Thomas Schandl

PoolParty 3.0 and its all new Linked Data framework

The new major release of PoolParty boasts with new Linked Data capabilities that further unlock the potential that the Semantic Web can bring to improve your metadata management, to enhance your data with external knowledge and to ease data integration efforts within your organization and with your partners.

In PoolParty 3.0 we created a Linked Data interlinking editor, making it easier than ever to add your own lookup and interlinking services (even for non-RDF sources) and made the Linked Data publishing front-end fully customizable in design, layout and regards to which parts of your content will be displayed.

But let’s start at the beginning:

Step 1 – Hook into the Linked Data Cloud!

In the era of the rapidly growing Linked Data Cloud your knowledge models don’t need to stay isolated from the outside world anymore. Simply use PoolParty’s new and improved lookup service to find matching resources from the Linked Open Data Cloud (e.g. from DBpedia).

Imagine having different data models that all refer to the same product categories and world regions.

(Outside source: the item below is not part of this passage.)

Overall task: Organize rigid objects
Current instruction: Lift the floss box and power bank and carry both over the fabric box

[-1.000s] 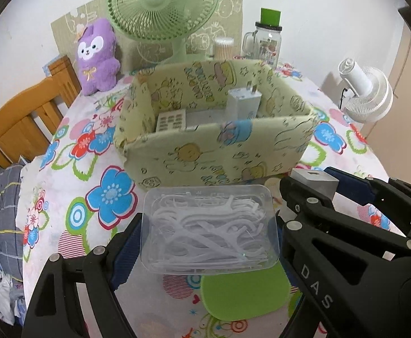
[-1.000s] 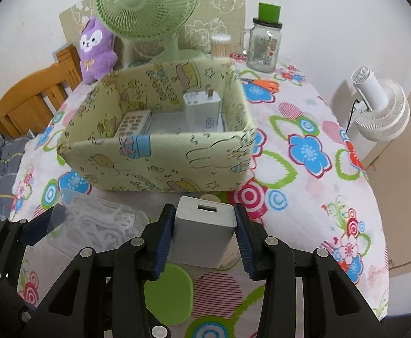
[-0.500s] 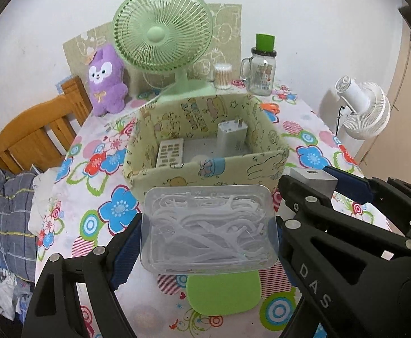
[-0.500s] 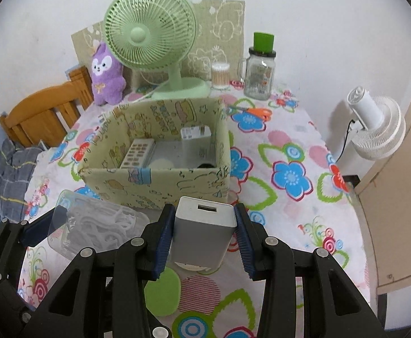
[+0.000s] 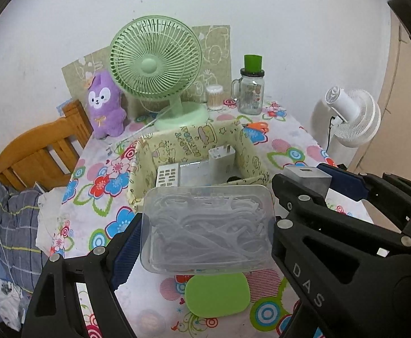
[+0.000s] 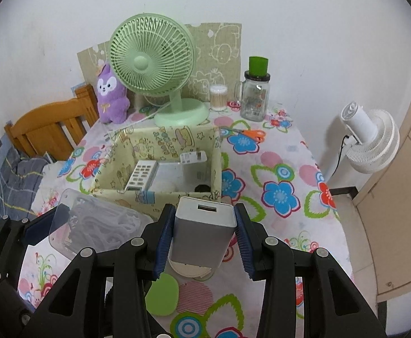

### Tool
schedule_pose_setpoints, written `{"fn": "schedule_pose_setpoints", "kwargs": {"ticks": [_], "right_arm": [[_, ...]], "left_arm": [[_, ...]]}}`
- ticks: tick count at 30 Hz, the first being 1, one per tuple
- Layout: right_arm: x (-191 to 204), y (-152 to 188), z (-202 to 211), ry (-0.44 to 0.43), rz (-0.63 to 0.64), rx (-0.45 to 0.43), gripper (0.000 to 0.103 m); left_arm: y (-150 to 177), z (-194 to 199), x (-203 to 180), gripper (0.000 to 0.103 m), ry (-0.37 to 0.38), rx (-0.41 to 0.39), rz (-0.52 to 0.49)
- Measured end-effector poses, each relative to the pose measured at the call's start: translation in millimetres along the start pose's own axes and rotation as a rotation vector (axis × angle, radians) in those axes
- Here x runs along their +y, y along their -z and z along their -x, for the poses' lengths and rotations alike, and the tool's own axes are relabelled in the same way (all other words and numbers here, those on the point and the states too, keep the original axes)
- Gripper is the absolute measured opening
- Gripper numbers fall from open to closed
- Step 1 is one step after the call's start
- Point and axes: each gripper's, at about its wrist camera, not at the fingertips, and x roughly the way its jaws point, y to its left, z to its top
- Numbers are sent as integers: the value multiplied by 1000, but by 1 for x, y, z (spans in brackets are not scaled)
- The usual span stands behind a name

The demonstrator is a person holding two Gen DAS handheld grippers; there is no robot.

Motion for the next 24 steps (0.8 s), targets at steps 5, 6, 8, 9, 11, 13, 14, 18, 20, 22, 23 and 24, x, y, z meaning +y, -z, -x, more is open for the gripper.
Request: {"fn": "schedule_pose_setpoints", "kwargs": {"ticks": [5, 6, 8, 9, 11, 13, 14, 18, 20, 22, 23, 24], "right_arm": [[0, -9, 4, 5, -4, -4, 44], [0, -10, 4, 4, -4, -6, 44], [0, -14, 6, 6, -6, -15, 44], [0, -16, 7, 5, -7, -21, 44], [0, -20, 8, 10, -12, -31, 44], [1, -23, 7, 3, -14, -33, 45], [2, -25, 6, 4, -15, -32, 45], [5, -33, 3, 2, -14, -30, 45], [7, -37, 1, 2, -14, -33, 44], [10, -41, -2, 1, -13, -34, 45], [11, -42, -3, 2, -12, -34, 45], [12, -44, -4, 0, -11, -34, 45]], "left_arm": [[-8, 4, 2, 88, 1, 4, 12], [-11, 4, 2, 88, 0, 3, 14], [-13, 6, 3, 88, 3, 1, 18], [-15, 6, 3, 88, 2, -1, 20], [-19, 7, 5, 88, -1, -4, 27], [-22, 7, 6, 88, -7, -4, 31], [-24, 7, 7, 88, -10, -4, 31], [-29, 4, 11, 88, -12, -3, 34], [-32, 3, 15, 88, -12, -6, 38], [-36, 2, 18, 88, -12, -10, 41], [-37, 1, 20, 88, -12, -11, 43], [-38, -1, 21, 88, -12, -11, 44]]}}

Once you have them represented in PoolParty you can use its lookup service to find matching resources from the Linked Data Cloud. In this way you will get globally used identifiers for your product categories and regions, usually in the form of a URI like http://dbpedia.org/resource/Berlin. This eases your internal data integration efforts, and it can aid the data exchange with partners or customers and enables hassle-free distributed management of knowledge models.

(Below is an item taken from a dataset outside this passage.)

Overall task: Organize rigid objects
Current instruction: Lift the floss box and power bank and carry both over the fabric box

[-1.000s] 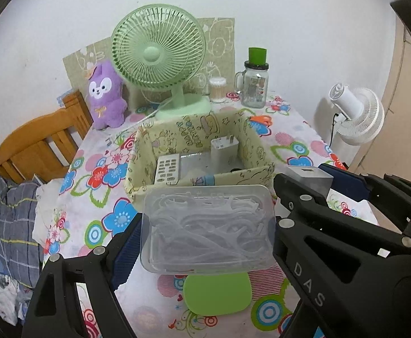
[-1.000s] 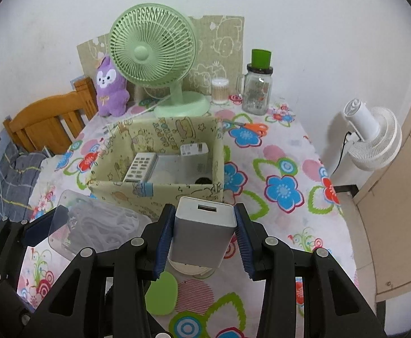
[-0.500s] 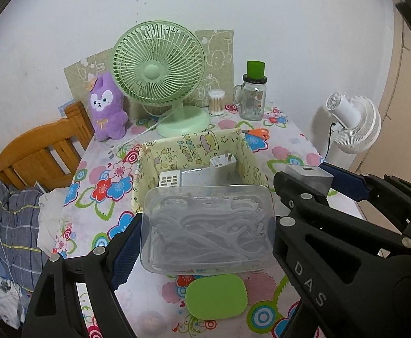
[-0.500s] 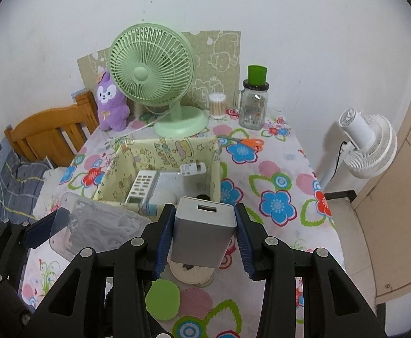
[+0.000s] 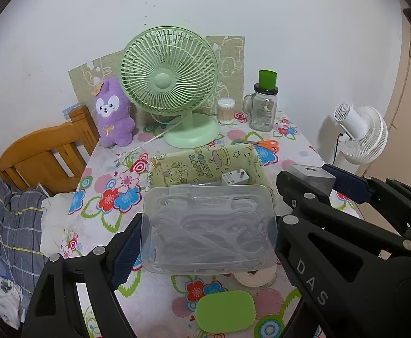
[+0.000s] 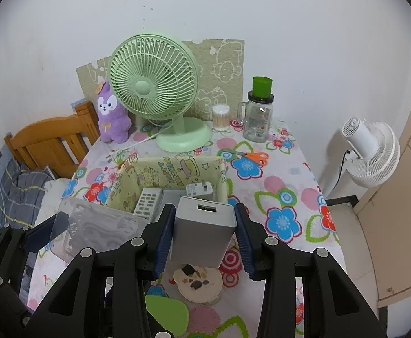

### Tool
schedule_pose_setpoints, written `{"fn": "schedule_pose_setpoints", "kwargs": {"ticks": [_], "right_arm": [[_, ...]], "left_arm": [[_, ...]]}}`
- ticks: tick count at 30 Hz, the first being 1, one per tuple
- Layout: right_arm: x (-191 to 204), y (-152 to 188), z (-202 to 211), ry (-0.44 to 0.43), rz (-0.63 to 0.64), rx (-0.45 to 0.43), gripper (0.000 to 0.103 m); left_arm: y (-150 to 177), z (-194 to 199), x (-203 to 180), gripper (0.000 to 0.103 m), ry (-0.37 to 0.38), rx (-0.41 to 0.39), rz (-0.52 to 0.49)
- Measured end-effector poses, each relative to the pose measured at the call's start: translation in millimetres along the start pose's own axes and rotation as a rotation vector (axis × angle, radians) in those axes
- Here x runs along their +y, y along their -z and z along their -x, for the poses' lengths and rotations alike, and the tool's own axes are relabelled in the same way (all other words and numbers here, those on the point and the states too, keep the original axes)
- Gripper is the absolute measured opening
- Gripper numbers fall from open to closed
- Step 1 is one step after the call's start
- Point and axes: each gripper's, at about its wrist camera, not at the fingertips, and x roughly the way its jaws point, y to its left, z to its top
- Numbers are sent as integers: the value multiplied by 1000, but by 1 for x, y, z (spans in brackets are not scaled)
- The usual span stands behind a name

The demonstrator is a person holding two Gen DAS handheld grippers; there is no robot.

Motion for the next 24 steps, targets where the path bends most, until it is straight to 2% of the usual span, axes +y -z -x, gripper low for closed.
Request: {"fn": "schedule_pose_setpoints", "kwargs": {"ticks": [24], "right_arm": [[7, -40, -59, 23, -11, 47, 45]], "left_arm": [[-37, -53, 21, 88, 41, 27, 22]]}}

Image 1: Lookup of concept ‘Austria’ and selection of properties and values to be imported

 

With PoolParty 3.0 we increased the number of included lookup services: DBpedia, Geonames, Wordnet, Umbel, Yago, Freebase, Sindice, dmoz and LCSH – BBC Wildlife, Enis and Gemet are available on request.

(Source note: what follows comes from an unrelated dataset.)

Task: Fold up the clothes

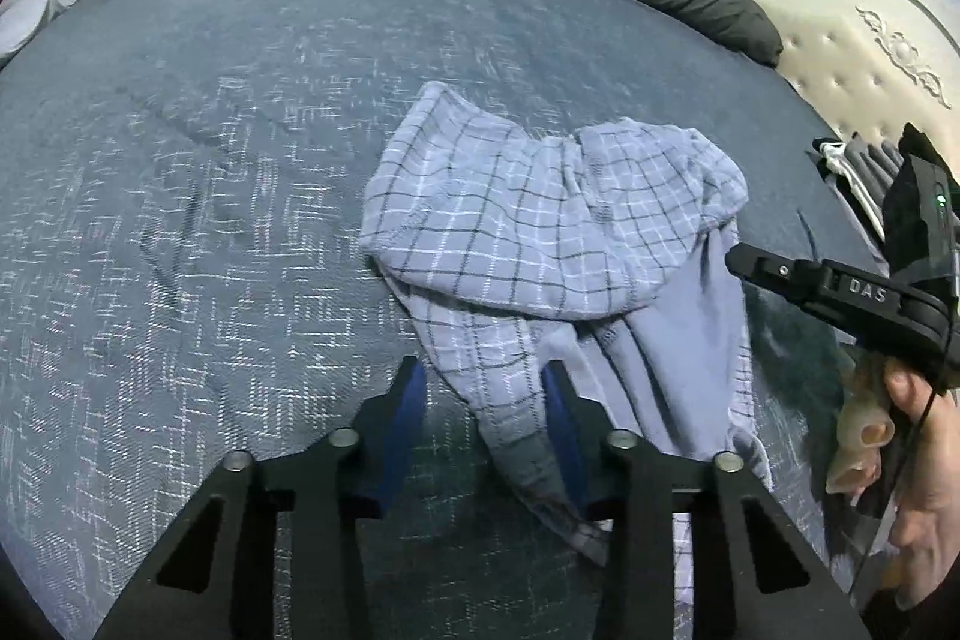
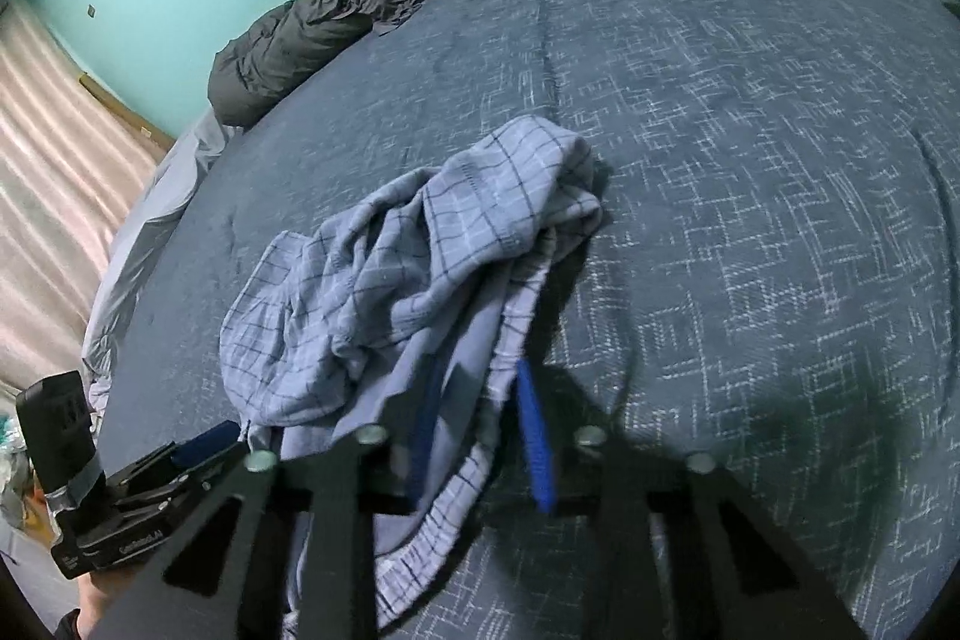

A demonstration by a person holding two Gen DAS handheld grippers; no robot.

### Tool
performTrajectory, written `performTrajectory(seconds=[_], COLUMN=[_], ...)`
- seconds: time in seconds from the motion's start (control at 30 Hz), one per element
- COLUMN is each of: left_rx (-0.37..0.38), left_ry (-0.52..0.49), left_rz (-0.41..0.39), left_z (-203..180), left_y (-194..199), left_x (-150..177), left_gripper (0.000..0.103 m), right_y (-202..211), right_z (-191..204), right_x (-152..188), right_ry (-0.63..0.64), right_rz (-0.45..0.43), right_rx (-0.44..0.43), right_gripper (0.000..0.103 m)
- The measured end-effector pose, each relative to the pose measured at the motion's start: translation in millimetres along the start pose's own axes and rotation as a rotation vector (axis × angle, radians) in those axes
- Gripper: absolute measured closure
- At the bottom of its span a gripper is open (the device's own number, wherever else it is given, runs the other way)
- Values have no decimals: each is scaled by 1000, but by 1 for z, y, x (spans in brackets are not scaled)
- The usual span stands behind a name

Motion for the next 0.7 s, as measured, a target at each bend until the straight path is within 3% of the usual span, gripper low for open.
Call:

Step 2 – Pull in Semantic Data!

There is a vast amount of Linked Data out there just waiting to be leveraged for thesaurus creation and extension. To meet that end we had a close look at our interlinking module and decided to enhance it a way that it becomes more of a Linked Data editor.

Once you have a base thesaurus in PoolParty and hooked a couple of your concepts into the cloud as described above, you can proceed to pull in the good stuff that comes with the Linked Data resources you have found.

Image 2: Imported Linked Data for concept ‘London’

 

As you can see in the image above, you can extend your local thesaurus with labels, definitions and all kinds of other information like e.g. in the case of countries their population, GDP, spoken languages, famous people born there, newspaper articles related to the political situation, and so on.

Now PoolParty 3.0 takes this approach a couple of steps further. You can not only specify which of your local concepts corresponds to which Linked Data resource and grab all semantic information that comes with this resource, but now you are able to selectively pick out the data items you are interested in and even transform the predicates they originally came with. Just switch them to whatever custom properties you created or want to re-use from any ontology (see an example in Image 1).

In this way you can easily enrich your own knowledge models with external information – which in turn can be utilized for better content recommendation, easier data integration and improved search services.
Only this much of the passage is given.